Let Her Fly
- Front cover
- Author: Ziauddin Yousafzai
- Subject: Autobiography
- Publisher: W. H. Allen & Co.
- Publication date: 8 November 2018
- Publication place: United States

= Let Her Fly =

2018 non-fiction book

Let Her Fly: A Father's Journey and the Fight for Equality is a 2018 autobiography by Ziauddin Yousafzai, the father of the Pakistani activist for female education Malala Yousafzai. It details the oppression he saw women face in Pakistan, his family life both before and after his daughter Malala was shot by the Taliban and his attitudes toward being a brother, a husband, and a father.

==Background==
Ziauddin Yousafzai is a Pakistani education activist. He has three children, a daughter—Malala Yousafzai—and two sons—Khushal and Atal. After writing an anonymous blog for BBC Urdu and being subject to a New York Times documentary Class Dismissed, Malala began gaining a public profile as an advocate for female education and for speaking about the conditions of life under the growing influence of the Taliban. She began receiving death threats, as did her father, and on 9 October 2012, a member of the Taliban shot Malala as she was taking a bus from school to her home. Her continuing activism led her to become the youngest Nobel Prize laureate at the age of 17 by winning the 2014 Nobel Peace Prize. In 2013, Yousafzai co-wrote the memoir I Am Malala with Christina Lamb.

Ziauddin Yousafzai said that I Am Malala covered "one part of [his] life, a daughter's father", and Let Her Fly was written to detail other parts such as being "the brother of five sisters who had never been to school, the husband of a wife and the father of two sons". He described it as following a "transformation" from "a member of a patriarchal society" to his present self. Yousafzai said that the title "means let every girl fly, in every corner of the world". It originated from his answer to the common question of what he did to raise a successful daughter: "ask what I did not do. I did not clip her wings. I let her be herself". The book was published on 8 November 2018 by W. H. Allen & Co.

==Synopsis==
As a child, Yousafzai had a stammer, was dark-skinned and not from a wealthy family; he was bullied at school.
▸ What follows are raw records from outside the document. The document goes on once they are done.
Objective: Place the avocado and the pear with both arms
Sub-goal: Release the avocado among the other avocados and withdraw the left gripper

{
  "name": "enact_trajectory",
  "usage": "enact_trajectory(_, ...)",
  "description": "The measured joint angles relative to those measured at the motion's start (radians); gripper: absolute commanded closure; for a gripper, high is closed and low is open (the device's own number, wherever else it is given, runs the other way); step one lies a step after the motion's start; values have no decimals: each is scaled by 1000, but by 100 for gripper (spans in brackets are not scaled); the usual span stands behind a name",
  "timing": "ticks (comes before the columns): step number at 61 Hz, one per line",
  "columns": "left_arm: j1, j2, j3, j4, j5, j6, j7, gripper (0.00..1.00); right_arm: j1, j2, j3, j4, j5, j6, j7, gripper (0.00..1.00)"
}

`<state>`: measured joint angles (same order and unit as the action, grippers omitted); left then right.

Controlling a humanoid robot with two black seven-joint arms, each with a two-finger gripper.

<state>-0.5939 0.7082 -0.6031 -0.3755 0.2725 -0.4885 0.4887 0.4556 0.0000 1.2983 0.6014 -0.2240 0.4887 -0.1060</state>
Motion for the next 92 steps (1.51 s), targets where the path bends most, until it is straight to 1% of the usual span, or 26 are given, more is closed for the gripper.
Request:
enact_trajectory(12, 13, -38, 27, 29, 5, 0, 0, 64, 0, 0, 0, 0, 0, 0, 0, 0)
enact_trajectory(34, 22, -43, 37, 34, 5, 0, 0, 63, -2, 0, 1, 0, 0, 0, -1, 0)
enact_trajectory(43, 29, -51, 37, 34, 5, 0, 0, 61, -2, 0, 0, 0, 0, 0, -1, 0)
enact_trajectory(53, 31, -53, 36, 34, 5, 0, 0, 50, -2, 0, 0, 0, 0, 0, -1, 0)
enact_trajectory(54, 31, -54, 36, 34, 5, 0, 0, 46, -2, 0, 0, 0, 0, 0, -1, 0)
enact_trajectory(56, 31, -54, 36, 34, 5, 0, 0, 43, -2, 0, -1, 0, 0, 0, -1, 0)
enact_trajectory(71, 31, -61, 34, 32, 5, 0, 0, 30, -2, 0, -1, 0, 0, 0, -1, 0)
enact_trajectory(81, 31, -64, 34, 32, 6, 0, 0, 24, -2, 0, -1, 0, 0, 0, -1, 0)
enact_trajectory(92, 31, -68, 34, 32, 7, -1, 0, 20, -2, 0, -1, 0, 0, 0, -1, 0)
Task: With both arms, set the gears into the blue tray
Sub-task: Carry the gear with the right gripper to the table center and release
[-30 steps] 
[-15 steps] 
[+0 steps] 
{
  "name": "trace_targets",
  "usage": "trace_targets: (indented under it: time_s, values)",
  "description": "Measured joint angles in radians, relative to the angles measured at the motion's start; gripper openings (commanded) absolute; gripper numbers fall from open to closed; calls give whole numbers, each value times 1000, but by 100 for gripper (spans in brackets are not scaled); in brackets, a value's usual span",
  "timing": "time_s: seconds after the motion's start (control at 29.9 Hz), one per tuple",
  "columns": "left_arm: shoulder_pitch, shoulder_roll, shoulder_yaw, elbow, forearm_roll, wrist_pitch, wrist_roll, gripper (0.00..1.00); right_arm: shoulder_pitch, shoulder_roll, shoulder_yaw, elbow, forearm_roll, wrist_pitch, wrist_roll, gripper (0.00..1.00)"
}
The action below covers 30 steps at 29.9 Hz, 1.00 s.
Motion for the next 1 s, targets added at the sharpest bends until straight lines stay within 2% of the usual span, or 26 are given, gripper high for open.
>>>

His imam father, who believed in the importance of male education, was disappointed that he did not become a doctor. Yousafzai had two particularly formative experiences with women's oppression in his childhood: a cousin of his was shot after leaving an abusive husband; and a girl in his village was murdered in an honour killing for loving a boy her family disapproved of. The book quotes a poem Yousafzai wrote aged 20, addressed to a hypothetical future daughter of his.

Yousafzai pursued a master's degree and began a relationship with his future wife, Toor Pekai. He aimed for his wife to have more freedom and equality than most wives in his community. With around , he founded a school which began with only three students. His focus was on girls' education. He worked in a large primary school and high schools; with his daughter, he would travel and talk about the value of female schooling. After Malala was shot, she was taken to a hospital in the United Kingdom, where the family had to remain. Yousafzai found it difficult to raise his sons in the UK, viewing them as less obedient than he was as a child, but he became gradually less controlling of them.

==Reception==
Daily Timess Shama Junejo recommended the book for all audiences, but particularly young girls and "those who believe that behind every great feminist woman there is always a great father, husband, brother or a son". In a review jointly published by Cape Times and Pretoria News, a writer lauded that the book has a "monumental" impact and will "inspire, move and enlighten" a "broad readership". The reviewer had "tears of awe, joy and admiration" while reading. The Hindu summarised: "Told through intimate portraits of each of Mr. Ziauddin's closest relationships ... the book looks at what it means to love, to have courage and fight for what is inherently right". Caitlin Fitzsimmons of The Sydney Morning Herald praised it as "an engaging read".

== Translations ==

- Ce que l'amour m'a appris. Translated by Fabien Thomas. Neuilly-sur-Seine: Michel Lafon. 2018. ISBN 9782749937908.
- Libera di volare. Translated by Sara Caraffini. Garzanti. 2019. ISBN 9788811605195.
- Libre para volar. Translated by Julia Fernández. Madrid: Alianza Editorial. 2019. ISBN 9788491815952.